TrueLift: Marketing Incrementality Lab
An interactive marketing measurement simulator that separates attributed conversions from genuine causal impact
TrueLift explores a question platform dashboards cannot answer alone: did advertising create the conversion, or simply claim credit for demand that already...
Synthetic, Reproducible Simulator: All customers, spending, campaigns, and outcomes are synthetic. The simulation is reproducible by seed, works without an API key, and uses optional AI only to improve explanations—not to generate or alter performance metrics. Forecastly is a fictional product; the demo is educational and not affiliated with any real company.
Why I Built It: Platform dashboards reward attributed conversions, but attribution is not causality. Marketing teams need a safe place to see how reported ROAS, last-click credit, holdout lift, and incremental LTV disagree—and what that means for budget, experimentation, and executive storytelling. TrueLift turns that measurement problem into an interactive lab rather than a static case study.

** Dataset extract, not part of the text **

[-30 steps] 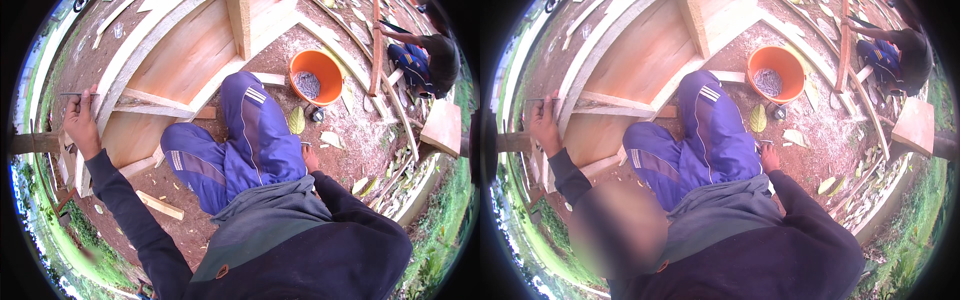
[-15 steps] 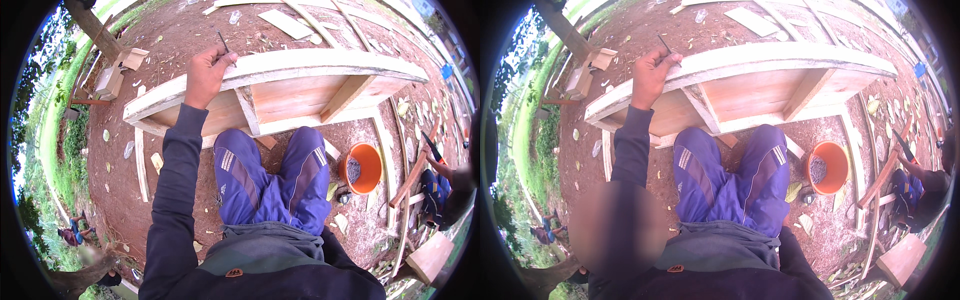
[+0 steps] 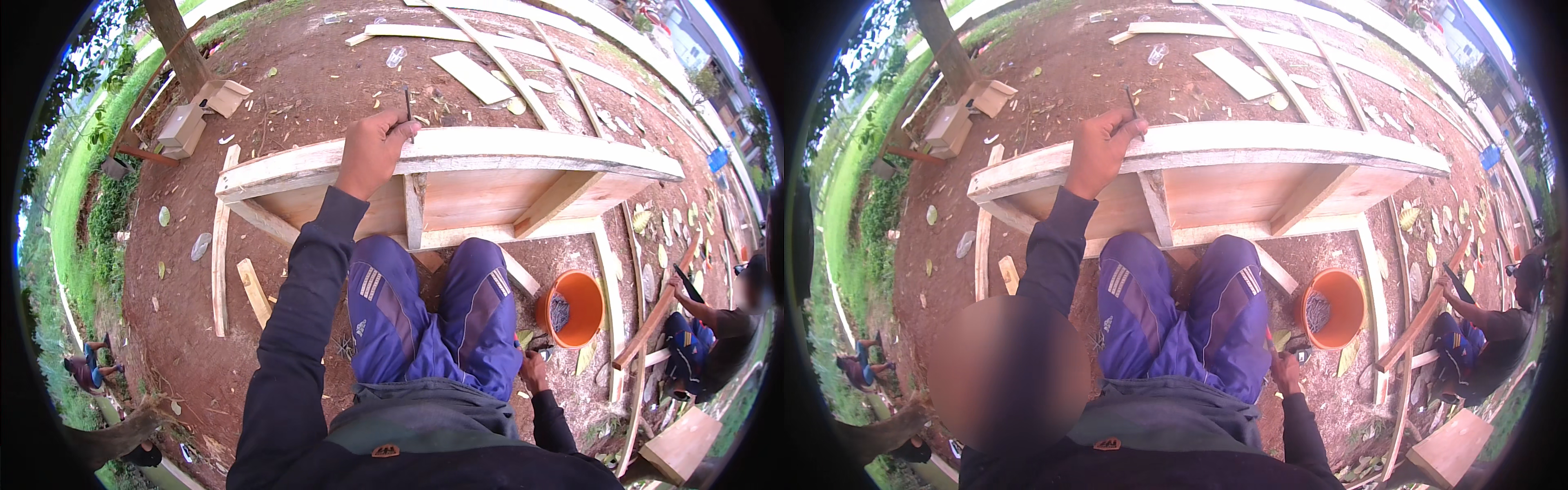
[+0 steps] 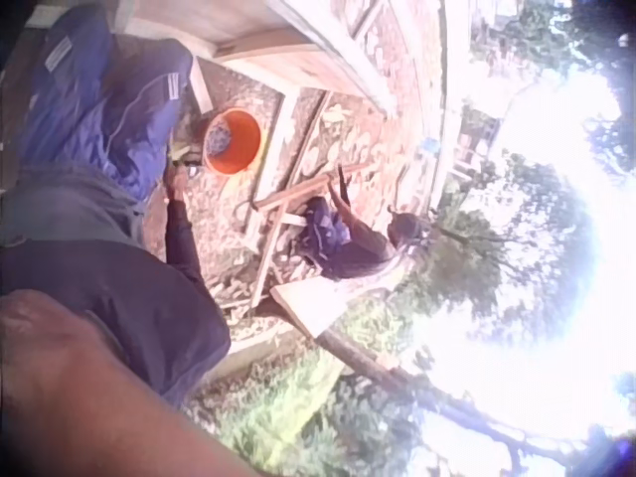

The Problem: Reported performance can look excellent while incremental impact is weak: ads often claim credit for demand that would have converted anyway. Last-click undervalues upper-funnel assist, platform claim factors inflate Paid Search and Meta, and finance cares about incremental CAC and LTV:CAC hurdles that attribution decks rarely surface together.
The Solution: TrueLift walks users through six connected views: Executive Overview (reported vs incremental KPIs), Audience (six personas), Attribution Lab (platform / last-click / experimental lift / incremental LTV), Experiment Builder (simulated holdouts with confidence intervals and power), Budget (channel reallocation under diminishing returns and marginal iROAS), and Measurement Council plus a printable executive Brief.
Default Scenario Insight: The default Forecastly scenario reveals how strong platform performance does not necessarily mean marketing created equivalent business value. Recommendations respond to profitability thresholds, marginal returns, recorded experimental evidence, and uncertainty rather than treating modeled outcomes as proven facts.
Measurement Council: A four-perspective Measurement Council brings together Attribution, Experimentation, Growth, and Finance viewpoints before synthesizing an executive-ready recommendation. Templates use the current budgets and recorded experiments; optional OpenAI (BYOK) only polishes narrative language, with Zod validation and template fallback if AI fails.
Architecture & Tech Stack: Built with Next.js App Router, TypeScript, Tailwind CSS, shadcn-style primitives, Recharts, and Vitest coverage on simulation formulas. A deterministic seeded engine in the simulation library generates coupled potential outcomes (with ads vs without), applies diminishing-returns spend curves, and encodes platform claim inflation, creator LTV multipliers, and promo retention haircuts. Scenario state is shareable via query params.
What I Learned: Incrementality is a decision system, not a single metric. Teams need persona-aware experimentation, hurdle-based budget logic, and honest uncertainty communication. The future of measurement tooling is operator-facing simulation that makes the gap between claimed credit and causal impact visible—and actionable—before real dollars move.
Educational simulator on deterministic synthetic data. Runs without an API key; optional OpenAI key improves Council explanations only and never changes performance metrics.